Jan 02 2007
Argentinos…
Reli O túnel e, um dia após o término, peguei um conto d’O livro de areia. Para os incautos e preguiçosos: o primeiro é do Sábato e o segundo do Borges. Ao terminar O outro, lembrei-me de um dia em 2005, um sábado pela manhã. Não recordo-me o nome do professor da UBA, nem se ele tratava de um ou de outro: sei é que xingava o Sábato a torto e a direito, dizendo inclusive, pro meu espanto, que ele estava até a “quedar-se ciego” para melhor assemelhar-se ao Borges! Ainda não li as obras completas de ambos, acho difícil que o faça tão cedo. Ainda estou devendo-me um exemplar de Sobre heróis e tumbas, mas sei que deve ser bem fraco comparado a O túnel, assim como sei que a obra do Borges é irregular; alguns contos são excepcionais, outros… normais.
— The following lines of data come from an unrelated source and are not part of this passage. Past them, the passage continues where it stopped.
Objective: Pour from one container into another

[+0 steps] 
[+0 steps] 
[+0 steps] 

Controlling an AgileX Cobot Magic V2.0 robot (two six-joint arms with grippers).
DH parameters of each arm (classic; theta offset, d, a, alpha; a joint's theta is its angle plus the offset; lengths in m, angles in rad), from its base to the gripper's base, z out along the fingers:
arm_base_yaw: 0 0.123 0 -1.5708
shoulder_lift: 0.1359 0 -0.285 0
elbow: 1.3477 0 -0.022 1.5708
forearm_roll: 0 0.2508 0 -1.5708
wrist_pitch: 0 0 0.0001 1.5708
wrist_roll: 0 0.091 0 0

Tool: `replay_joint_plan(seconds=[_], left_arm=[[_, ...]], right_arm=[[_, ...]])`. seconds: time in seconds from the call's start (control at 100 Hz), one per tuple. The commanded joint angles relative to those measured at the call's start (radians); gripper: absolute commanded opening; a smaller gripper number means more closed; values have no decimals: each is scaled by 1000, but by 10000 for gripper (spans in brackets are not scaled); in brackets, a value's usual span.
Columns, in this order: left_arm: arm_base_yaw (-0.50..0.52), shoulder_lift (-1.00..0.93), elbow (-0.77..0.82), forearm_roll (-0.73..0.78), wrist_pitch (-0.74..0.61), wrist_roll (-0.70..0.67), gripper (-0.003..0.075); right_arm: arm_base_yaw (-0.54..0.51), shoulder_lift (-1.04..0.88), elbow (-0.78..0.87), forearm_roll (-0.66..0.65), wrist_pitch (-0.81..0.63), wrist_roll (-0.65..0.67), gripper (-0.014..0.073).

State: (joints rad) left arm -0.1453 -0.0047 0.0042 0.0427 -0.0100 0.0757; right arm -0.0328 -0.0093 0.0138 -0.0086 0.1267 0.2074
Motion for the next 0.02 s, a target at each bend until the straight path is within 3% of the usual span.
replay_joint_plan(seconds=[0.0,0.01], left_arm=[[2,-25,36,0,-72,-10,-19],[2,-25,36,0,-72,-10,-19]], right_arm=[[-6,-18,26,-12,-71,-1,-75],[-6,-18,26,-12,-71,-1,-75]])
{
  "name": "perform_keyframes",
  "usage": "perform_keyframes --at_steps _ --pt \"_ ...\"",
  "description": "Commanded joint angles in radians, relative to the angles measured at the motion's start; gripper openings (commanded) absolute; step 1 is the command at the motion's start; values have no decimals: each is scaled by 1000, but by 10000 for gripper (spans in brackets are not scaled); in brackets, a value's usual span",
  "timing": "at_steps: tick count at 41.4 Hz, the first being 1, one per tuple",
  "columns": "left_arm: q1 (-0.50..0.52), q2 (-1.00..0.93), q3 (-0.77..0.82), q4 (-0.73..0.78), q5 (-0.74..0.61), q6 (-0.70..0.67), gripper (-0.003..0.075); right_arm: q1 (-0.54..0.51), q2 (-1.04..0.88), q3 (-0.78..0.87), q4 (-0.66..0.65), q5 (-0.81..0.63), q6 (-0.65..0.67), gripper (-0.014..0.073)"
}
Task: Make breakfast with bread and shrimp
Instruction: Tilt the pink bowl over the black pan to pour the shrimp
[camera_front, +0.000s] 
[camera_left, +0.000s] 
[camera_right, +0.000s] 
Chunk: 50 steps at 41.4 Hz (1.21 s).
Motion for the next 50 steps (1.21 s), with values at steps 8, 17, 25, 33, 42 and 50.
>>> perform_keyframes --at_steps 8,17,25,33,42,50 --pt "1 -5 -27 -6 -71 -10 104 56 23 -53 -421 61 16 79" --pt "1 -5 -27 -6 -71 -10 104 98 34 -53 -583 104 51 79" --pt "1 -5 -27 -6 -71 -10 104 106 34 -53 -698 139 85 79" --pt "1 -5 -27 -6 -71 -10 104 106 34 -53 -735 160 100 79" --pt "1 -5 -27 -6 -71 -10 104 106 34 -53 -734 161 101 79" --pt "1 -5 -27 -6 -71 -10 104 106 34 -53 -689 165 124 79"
Enquanto a disputa literária argentina é de nível, no Brasil podemos citar como gênio, sem medo de errar… o Machado. Ponto. Não me venham com os Guimarães de vocês, dispenso. Ou seja: enquanto eles discutem o sexo dos anjos, xingam o Sábato por causa do Borges e vêm com umas de que o Cortázar é belga - claro que é, mas foi criado na Argentina e escreve em espanhol - , nós ficamos com o Jorge Amado, Joaquim Manuel de Macedo, e, pasmem, Chico Buarque. Ouso omitir aquele outro lá (Paul Rabbit) por puro orgulho, apesar de não destoar do conjunto.
Francamente, argentinos, parem de nos esnobar!